This way the instruction decode latency is minimal, which makes the instruction execution pipeline extremely short (you only need to decode once before running off 96 pixels!).

You only process those 96 pixels when the texels have been produced. Ideally you'd blat the TMUs for the maximum coverage of texels with the minimum of requests. Quads are no longer a useful way of thinking of texels. Too fine-grained.

When another texture operation is required, then you swap out this wodge of 96 pixels and attack some other group. And keep on attacking groups until our 96 pixels' texels are ready.

My worry is all the small triangles - what I've described seems to be good at large areas of the same shader. The only defence would appear to be that lots of contiguous triangles across a surface will be running the same shader - so ideally you want to guarantee that you generate the vertices for contiguous surfaces serially, to maximise texturing coherency. Which is prolly where higher order surfaces or tesselation come in (he says, knowing nothing about both!).

Anyway, that's my mad variation on your ideas.

Can't wait to find out the truth! Exciting stuff.

Jawed
 
Of course I've blithely gone on about 96 pixels, when 64 pixels (groups A, B, C and D) would match all the rumours and the leak, and would, of course, form up to make a quad, serialised.

Also, I've just realised this makes for incredibly fast branching (when prediction fails)!

Because the pipeline for any one thread only holds one instruction (!), the latency for branching is effectively only 1 cycle (the branch test itself). If the branch prediction fails, the thread comes back with whatever the next instruction should be - there's no pipeline flush required as the pipeline is too short to hold the next instruction for this thread.

Against this you have the fact that 16 pixels in a group (say) are joined together, which means that there could be quite a severe cost associated with one pixel that wants to loop five times, whilst the rest of the group (15 pixels) only wants to loop two times.

Anyway, we'll soon see how big a group is...

Jawed
 
psurge said:
here are my guesses :

- each of the 3 banks of 16 processing elements has a different program counter
- each processing element inside a bank runs the same instruction on a given cycle
- each processing element takes care of 4 out of 64 pixels/verts in a thread and each instruction gets run for 4 consecutive cycles. This provides execution unit latency hiding and maintains organization of pixels into quads.

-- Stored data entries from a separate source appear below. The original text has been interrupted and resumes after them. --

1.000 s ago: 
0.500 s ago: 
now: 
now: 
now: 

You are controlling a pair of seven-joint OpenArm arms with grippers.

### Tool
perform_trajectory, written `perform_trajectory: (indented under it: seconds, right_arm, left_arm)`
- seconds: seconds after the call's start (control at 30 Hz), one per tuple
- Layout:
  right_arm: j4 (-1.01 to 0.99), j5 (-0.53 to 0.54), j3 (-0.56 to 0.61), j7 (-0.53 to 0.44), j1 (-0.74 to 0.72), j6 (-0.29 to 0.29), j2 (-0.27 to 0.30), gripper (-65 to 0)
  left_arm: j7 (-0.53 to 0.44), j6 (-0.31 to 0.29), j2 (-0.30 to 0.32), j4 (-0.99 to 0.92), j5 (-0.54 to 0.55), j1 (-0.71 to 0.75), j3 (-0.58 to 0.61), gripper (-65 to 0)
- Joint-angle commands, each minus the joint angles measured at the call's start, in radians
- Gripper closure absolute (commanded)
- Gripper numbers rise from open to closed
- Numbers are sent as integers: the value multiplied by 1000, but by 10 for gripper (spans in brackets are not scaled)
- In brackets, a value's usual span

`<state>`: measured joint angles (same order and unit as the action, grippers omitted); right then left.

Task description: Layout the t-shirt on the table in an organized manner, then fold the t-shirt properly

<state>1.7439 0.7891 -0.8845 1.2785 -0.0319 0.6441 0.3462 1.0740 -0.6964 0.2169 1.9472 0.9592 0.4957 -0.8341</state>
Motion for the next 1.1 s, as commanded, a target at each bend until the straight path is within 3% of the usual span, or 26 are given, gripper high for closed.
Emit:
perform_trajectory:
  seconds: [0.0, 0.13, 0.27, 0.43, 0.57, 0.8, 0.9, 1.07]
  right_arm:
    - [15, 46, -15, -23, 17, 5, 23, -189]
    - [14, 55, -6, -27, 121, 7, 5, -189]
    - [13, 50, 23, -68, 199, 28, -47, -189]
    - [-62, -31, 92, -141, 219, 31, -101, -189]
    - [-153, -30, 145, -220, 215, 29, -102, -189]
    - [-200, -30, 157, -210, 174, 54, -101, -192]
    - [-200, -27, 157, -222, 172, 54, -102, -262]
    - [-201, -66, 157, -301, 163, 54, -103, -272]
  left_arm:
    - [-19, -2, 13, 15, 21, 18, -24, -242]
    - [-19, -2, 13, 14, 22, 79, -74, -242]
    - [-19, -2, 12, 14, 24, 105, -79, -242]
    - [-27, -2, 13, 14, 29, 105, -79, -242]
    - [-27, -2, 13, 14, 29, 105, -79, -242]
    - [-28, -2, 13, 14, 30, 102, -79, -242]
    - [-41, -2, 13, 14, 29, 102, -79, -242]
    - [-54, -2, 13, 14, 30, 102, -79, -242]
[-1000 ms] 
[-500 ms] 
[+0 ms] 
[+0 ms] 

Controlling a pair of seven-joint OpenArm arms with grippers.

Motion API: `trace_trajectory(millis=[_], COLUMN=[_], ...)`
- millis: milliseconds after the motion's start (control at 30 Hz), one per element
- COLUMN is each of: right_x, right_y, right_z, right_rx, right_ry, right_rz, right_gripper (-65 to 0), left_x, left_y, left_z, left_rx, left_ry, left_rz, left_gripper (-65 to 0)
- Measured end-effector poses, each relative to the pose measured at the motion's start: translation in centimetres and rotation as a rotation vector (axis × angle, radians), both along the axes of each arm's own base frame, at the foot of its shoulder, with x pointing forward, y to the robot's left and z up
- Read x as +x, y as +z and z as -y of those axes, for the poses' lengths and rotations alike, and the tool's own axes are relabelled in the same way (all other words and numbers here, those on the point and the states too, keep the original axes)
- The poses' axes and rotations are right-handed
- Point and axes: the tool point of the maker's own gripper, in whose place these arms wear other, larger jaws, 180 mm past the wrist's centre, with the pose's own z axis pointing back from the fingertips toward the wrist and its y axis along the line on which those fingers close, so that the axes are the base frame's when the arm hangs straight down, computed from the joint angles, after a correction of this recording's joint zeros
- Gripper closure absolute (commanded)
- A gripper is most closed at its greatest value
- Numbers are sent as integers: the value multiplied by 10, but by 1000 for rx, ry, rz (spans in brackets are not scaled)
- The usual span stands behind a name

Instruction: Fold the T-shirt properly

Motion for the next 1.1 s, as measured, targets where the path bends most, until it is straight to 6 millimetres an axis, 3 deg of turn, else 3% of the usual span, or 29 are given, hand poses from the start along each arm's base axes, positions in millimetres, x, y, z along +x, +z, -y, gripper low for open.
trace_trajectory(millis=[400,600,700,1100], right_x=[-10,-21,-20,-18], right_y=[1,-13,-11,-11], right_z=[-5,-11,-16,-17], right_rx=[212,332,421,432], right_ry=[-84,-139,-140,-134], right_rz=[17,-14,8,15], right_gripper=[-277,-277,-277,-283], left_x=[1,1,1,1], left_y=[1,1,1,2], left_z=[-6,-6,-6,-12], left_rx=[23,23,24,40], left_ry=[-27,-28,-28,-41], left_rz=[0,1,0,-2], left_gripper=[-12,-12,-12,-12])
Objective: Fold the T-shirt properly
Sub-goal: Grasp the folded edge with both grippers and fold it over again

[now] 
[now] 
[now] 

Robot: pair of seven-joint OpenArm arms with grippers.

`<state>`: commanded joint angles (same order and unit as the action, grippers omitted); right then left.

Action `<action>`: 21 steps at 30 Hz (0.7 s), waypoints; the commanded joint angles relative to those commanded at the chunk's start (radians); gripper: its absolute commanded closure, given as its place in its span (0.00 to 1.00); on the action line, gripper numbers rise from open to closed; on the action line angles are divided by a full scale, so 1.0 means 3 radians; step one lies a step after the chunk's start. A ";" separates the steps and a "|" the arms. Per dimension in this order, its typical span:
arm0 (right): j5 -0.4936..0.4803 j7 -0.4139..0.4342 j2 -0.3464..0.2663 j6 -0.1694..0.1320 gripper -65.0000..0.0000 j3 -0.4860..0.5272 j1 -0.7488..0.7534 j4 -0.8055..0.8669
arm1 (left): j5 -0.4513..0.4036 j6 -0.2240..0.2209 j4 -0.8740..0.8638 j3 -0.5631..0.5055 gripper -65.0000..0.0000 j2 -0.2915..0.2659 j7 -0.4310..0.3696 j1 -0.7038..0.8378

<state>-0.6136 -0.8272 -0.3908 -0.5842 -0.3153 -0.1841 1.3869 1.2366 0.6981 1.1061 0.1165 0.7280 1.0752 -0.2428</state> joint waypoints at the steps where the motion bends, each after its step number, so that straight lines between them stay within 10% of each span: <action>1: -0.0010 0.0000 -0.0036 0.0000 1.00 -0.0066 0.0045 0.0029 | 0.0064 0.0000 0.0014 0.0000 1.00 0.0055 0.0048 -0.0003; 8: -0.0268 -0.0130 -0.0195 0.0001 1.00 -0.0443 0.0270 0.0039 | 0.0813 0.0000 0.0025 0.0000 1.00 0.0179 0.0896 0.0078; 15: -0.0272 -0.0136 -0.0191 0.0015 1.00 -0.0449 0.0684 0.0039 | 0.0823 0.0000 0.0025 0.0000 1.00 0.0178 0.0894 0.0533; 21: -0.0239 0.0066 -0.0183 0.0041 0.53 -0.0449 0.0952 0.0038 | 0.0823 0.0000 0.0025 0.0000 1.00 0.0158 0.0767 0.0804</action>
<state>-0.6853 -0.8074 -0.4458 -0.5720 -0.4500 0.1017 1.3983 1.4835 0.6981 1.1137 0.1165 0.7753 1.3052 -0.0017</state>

This works well as long as you have 2 or less branches. Once you have 3 or more branches, you need 3 or more program counters. Fortunately, that probably won' t be a common occurance.
 
Jawed - some more thoughts. The "out-of-order" approaches we are discussing are quite complicated - the quads exist not only for texture cache optimization, but for texture LOD optimization (I think each pixel in a quad gets the same texture LOD as its neighbours) and Z compression. So I would think that at the very least you'd have to retire quads (or something like them) in-order. If you are able to check out arbitrary groups of pixels or verts, you have to deal with synching everything back up at the end since output order is critical for verts, and API specified for pixels.... This would make scheduling much more difficult, since you'd have to make sure that a particular pixel didn't get "left behind" for too long just because there was other work available...
 
psurge, what about moving quads between the 3 "banks". For example, if you were able to figure out that a particular quad always takes one branch (via some sort of prediction) and should therefore be in Bank A (which always takes branch), but somehow that poor ole quad ended up in Bank B (which doesn't take the branch), then of course, that quad ends up executing extra code and it's "spot" in the Bank B could have been given up to another quad whose better suited.
 
DemoCoder -

I was thinking something similar: You only run a small subsequence of the shader program on each quad in a group (the body of a loop, or the body of an if statement for example). You allow a set of groups to accumulate results into 2 sets of child groups (1 for each side of a branch). You make child groups available to the scheduler as soon as they are filled up, will no longer grow, or some deadline expires. Each bank would send results to both of the other banks...

So for example, if most quads take a branch, you would accumulate the ones that didn't over some limited amount of time or # of input groups, then schedule as many as you can en-masse...

I think Dave's comment pretty much shoots all this speculation down.

BTW - I'm equally excited about the RSX pipeline architecture, maybe because info on that is non-existent. I figure that just because it can't process vertices doesn't mean that it won't do something novel with regards to branching...
 
psurge said:
Jawed - based on these statements(rumors?) :
- a thread consists of 64 pixels or verts
- there are 3 banks of 16 processing elements (a bank is 16way SIMD)

here are my guesses :

- each of the 3 banks of 16 processing elements has a different program counter
- each processing element inside a bank runs the same instruction on a given cycle
- each processing element takes care of 4 out of 64 pixels/verts in a thread and each instruction gets run for 4 consecutive cycles. This provides execution unit latency hiding and maintains organization of pixels into quads.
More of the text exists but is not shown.